3.1 - Tidy data and learning to read like a writer

Tuesday, January 28

Tidy datasets are all alike but every messy dataset is messy in its own way.

Hadley Wickham (again), with apologies to Leo Tolstoy

Due this week

  • Sunday, Jan. 26: Filter and pivot table homework on Canvas

In class

Tuesday

  • Understanding (and internalizing) tidy data principles
  • Reading (and viewing) like a writer – deconstructing long-form journalism to get from “do I like it?” to “How could I do it?” We’ll go through one of the stories assigned together.

Thursday

  • Catch-up day and review for Excel exam.
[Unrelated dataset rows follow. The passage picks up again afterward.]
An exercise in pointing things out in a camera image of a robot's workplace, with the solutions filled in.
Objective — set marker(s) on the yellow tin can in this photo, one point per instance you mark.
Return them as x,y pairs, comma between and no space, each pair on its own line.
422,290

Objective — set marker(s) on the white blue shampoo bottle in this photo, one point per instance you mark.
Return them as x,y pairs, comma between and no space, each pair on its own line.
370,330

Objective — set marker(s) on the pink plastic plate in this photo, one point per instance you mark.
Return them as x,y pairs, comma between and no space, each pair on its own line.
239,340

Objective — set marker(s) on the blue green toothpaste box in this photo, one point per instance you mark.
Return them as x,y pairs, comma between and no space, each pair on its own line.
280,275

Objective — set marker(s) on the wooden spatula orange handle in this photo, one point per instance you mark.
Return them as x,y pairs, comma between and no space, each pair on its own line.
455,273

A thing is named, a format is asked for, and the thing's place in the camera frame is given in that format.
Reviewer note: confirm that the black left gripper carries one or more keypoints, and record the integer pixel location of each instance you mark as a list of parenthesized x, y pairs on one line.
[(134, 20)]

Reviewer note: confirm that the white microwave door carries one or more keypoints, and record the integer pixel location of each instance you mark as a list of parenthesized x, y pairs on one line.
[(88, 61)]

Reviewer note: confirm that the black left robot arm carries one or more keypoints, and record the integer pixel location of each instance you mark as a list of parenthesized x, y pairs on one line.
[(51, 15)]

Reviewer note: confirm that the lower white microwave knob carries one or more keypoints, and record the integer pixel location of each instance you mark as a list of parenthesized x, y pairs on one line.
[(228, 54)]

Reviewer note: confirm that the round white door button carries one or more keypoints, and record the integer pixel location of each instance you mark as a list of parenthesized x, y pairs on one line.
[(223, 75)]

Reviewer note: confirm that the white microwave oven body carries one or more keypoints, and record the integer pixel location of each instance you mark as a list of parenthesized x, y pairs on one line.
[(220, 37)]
Bring your questions, comments and complaints to class.

Practice data we can use in class, and you can use in preparation:

Preparation

(all for Tuesday)

Tidy data

  • Spend some time on the the tidy data chapter of our web site. Try to think about it in terms of the datasets you’ve already seen. Is the NEA data “tidy”? Why?

The idea of “tidy data” is among the most important concepts we’ll cover this semester. Understanding the principles well will help you imagine how a dataset SHOULD look, and what you can do with it if it does. Bring questions and comments about it to class – we’ll be coming back to this regularly.

Reading the data-driven story

From now on, we’ll be reading and viewing or listening to actual stories, usually three or four a week. Try to look at them like a writer, not a casual audience member.

Before examining this week’s pieces, review the tips on the course resources site on both how to look at data for news, and how to look at stories as if you were going to do them yourself.

This week’s stories:

  • APM Reports’ podcast series “In the Dark” Season 2, Episode 7 on the many trials of Curtis Flowers was driven by data reporting by Will Craft, June 15, 2018. (Scroll all the way past the latest developments to get a list of the episodes)

  • Long Island Divided”, by Ann Choi, Bill Dedman, Keith Herbert and Olivia Winslow, Newsday. It’s worth noting that Dedman was the lead author on the groundbreaking “Color of Money” story of 1989, which for the first time documented home mortgage redlining in Atlanta. There is also a video in the presentation on how they did the testing.

  • L.A. is slammed with record costs for legal payouts”, Emily Alpert Reyes and Ben Welsh. You might not understand the Python programs in this document, but it will help show you what an exemplary data diary document might look like. It self-documents the project by providing sources and listing the questions they asked.